- Born: Erle Ennis Johnston Jr. October 10, 1917 Garyville, Louisiana, U.S.
- Died: September 26, 1995 (aged 77) Jackson, Mississippi, U.S.
- Occupations: Public official, newspaperman, author, mayor

= Erle Johnston =

Public figure in Mississippi, United States (1917–1995)

Erle Ennis Johnston Jr. (October 10, 1917 – September 26, 1995) was an American public official, newspaperman, author, and mayor in Mississippi. He was campaign associate for Ross Barnett and wrote a biography of the segregationist governor. In 1960, Barnett appointed him public relations director of the pro-segregation Mississippi State Sovereignty Commission. Johnston became its executive director and continued to hold the public relations duties. He held the position under Governor Paul B. Johnson Jr. before resigning in 1968. He worked at The Scott County Times newspaper, before buying it. Johnston was mayor of Forest, Mississippi, from 1981 to 1985.

== Biography ==
Erle Ennis Johnston Jr. was born on October 10, 1917, in Garyville, Louisiana. He attended Grenada High School in Grenada, Mississippi.

In 1960, Ross Barnett appointed him public relations director of the Mississippi State Sovereignty Commission, a state agency tasked with fighting desegregation and controlling civil rights activism. It is believed that Johnston prepared some of Percy Greene's articles, speeches, telegrams, and letters; Greene was an African-American newspaper editor in Jackson, Mississippi that had been employed by the Mississippi State Sovereignty Commission.

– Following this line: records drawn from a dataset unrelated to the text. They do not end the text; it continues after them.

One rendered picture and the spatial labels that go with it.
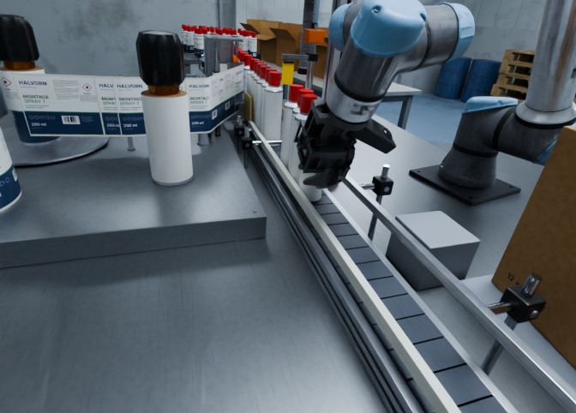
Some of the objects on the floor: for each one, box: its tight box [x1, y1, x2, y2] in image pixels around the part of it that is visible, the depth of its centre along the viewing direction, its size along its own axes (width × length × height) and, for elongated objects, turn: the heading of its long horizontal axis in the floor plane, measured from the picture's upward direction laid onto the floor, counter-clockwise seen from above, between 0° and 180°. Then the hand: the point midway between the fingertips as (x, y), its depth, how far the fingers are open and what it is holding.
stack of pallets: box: [490, 50, 576, 106], centre depth 499 cm, size 141×101×100 cm
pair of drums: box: [434, 56, 502, 103], centre depth 648 cm, size 64×106×76 cm, turn 20°
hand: (321, 182), depth 67 cm, fingers closed, pressing on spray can
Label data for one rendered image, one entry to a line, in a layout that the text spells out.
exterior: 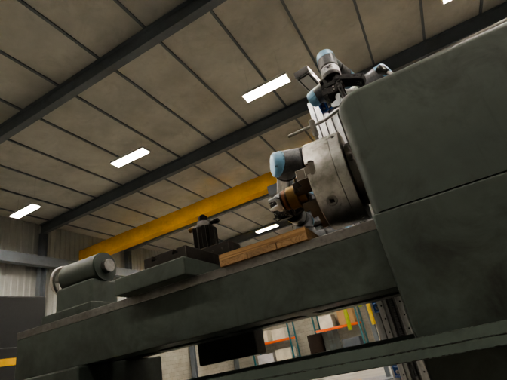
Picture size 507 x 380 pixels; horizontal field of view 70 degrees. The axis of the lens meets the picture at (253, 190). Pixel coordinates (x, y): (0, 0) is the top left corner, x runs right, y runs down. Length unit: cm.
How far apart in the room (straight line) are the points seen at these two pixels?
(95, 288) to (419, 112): 140
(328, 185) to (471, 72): 48
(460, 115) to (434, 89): 10
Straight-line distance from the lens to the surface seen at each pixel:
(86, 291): 173
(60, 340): 166
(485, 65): 115
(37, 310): 606
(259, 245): 112
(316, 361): 92
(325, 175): 113
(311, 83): 226
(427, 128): 106
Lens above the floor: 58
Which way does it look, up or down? 25 degrees up
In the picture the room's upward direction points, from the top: 12 degrees counter-clockwise
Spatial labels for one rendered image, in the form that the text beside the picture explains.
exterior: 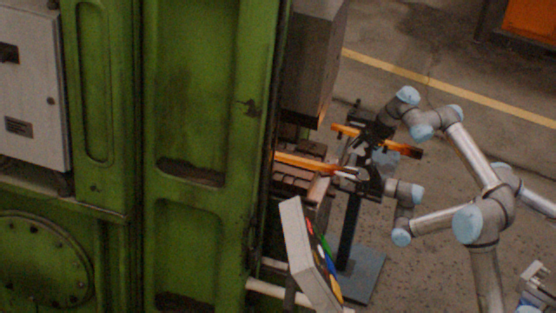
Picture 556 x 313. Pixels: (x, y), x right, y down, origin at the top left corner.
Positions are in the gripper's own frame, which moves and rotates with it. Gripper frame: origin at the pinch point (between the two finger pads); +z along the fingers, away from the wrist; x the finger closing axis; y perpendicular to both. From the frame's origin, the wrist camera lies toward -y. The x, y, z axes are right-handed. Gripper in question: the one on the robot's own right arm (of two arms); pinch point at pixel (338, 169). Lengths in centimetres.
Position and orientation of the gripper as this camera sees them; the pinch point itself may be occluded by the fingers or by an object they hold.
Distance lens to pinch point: 323.2
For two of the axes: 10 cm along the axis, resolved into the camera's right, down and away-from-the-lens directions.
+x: 3.0, -5.7, 7.6
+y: -0.8, 7.8, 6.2
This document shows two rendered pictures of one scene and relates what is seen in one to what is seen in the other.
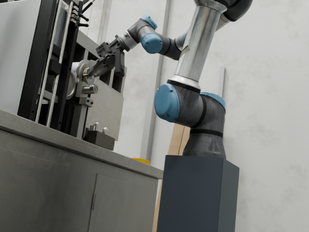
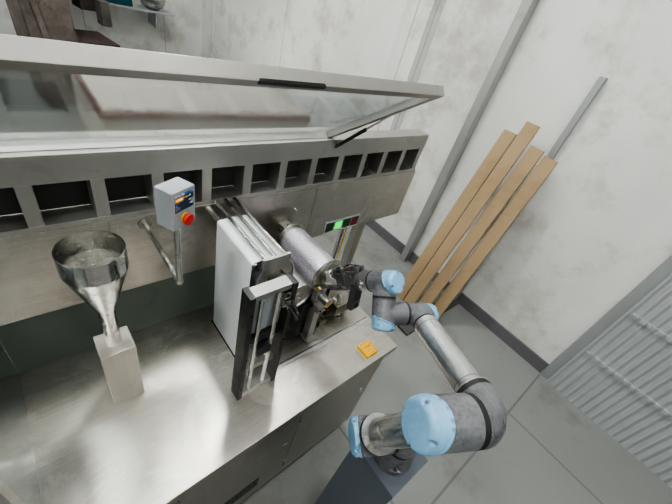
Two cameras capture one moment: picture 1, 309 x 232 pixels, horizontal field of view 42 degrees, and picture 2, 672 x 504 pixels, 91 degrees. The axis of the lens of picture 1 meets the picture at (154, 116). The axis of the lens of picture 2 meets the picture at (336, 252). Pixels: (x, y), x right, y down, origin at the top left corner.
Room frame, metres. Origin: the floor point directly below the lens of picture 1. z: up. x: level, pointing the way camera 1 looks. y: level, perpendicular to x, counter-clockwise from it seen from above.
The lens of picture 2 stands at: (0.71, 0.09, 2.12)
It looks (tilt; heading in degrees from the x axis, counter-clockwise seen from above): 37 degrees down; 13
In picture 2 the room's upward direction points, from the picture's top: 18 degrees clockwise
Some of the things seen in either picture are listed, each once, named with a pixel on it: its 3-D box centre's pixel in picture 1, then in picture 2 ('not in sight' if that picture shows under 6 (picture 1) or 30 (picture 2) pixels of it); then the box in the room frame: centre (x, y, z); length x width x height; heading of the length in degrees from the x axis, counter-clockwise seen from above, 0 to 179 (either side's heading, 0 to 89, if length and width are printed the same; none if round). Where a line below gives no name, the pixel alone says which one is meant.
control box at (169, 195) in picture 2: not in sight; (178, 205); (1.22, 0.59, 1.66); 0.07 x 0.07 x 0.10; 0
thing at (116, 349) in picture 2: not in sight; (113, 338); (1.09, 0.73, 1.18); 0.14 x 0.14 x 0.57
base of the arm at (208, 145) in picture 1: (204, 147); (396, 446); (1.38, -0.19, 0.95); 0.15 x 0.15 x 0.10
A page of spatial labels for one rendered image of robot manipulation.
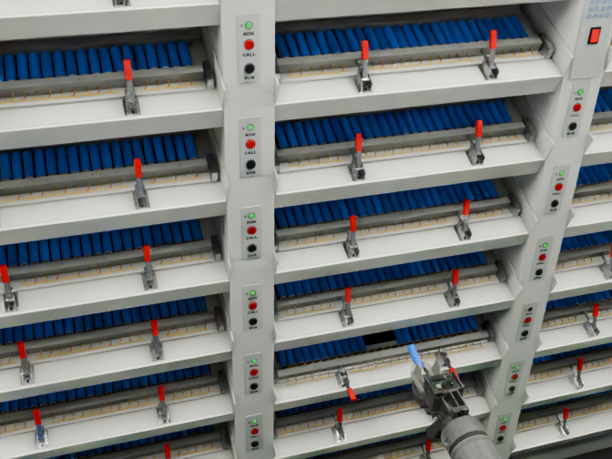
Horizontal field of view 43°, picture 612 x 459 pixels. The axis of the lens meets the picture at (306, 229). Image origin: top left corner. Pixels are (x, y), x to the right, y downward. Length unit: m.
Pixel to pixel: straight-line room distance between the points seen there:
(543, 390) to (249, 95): 1.27
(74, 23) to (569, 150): 1.05
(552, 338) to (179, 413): 0.98
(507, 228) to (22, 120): 1.07
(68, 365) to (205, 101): 0.65
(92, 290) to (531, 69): 0.99
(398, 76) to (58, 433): 1.07
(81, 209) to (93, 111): 0.20
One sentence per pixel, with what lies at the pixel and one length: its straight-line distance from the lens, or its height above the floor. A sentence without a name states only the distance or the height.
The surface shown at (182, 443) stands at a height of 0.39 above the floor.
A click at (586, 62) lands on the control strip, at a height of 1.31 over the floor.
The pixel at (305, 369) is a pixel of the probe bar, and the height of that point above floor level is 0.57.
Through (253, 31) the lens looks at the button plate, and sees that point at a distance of 1.38.
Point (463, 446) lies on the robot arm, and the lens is 1.66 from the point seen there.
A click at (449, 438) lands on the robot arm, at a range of 1.69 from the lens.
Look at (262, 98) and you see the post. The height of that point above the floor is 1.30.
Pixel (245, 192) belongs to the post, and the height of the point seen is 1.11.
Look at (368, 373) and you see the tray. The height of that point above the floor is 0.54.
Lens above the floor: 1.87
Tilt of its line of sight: 33 degrees down
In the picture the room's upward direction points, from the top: 2 degrees clockwise
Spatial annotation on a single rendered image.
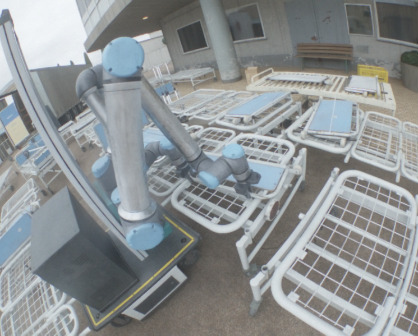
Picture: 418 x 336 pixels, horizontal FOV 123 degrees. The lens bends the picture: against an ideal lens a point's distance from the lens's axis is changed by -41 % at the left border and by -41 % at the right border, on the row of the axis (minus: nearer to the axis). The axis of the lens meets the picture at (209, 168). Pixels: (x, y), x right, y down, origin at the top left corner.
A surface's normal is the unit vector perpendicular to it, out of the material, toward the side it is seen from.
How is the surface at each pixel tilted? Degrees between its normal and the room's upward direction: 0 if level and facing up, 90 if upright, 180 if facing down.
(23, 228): 90
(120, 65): 83
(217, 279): 0
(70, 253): 90
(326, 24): 90
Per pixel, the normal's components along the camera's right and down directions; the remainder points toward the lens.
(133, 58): 0.50, 0.28
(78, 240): 0.69, 0.27
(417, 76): -0.78, 0.61
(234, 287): -0.26, -0.77
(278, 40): -0.64, 0.58
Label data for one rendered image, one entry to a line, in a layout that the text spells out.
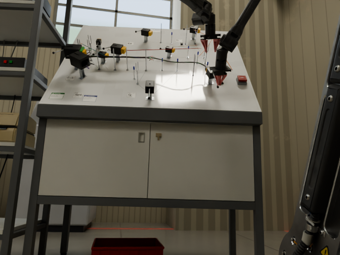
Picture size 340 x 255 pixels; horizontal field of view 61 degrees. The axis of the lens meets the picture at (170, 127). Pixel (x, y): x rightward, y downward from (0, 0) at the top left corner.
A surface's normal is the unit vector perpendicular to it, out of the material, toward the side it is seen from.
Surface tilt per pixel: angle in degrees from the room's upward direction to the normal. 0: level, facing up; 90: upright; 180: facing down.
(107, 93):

In May 1962, Johnson gave a commencement speech at his former high school, Grenada High School, titled "The Practical Way to Maintain a Separate School System in Mississippi" in which he criticized the "extremism" of the NAACP and Citizens Councils. He oversaw production of the Sovereignty Commission's film The Message from Mississippi (1960).'

He wrote the books, I Rolled with Ross: A Political Portrait (1980), Mississippi’s Defiant Years, 1953–1973 (1990), and Politics: Mississippi Style (1993).

He was interviewed July 30, 1980, for Eyes on the Prize (1985), the civil rights movement documentary television series. The University of Southern Mississippi has a collection of his papers.

Johnston died September 26, 1995, from heart failure while in hospital in Jackson, Mississippi.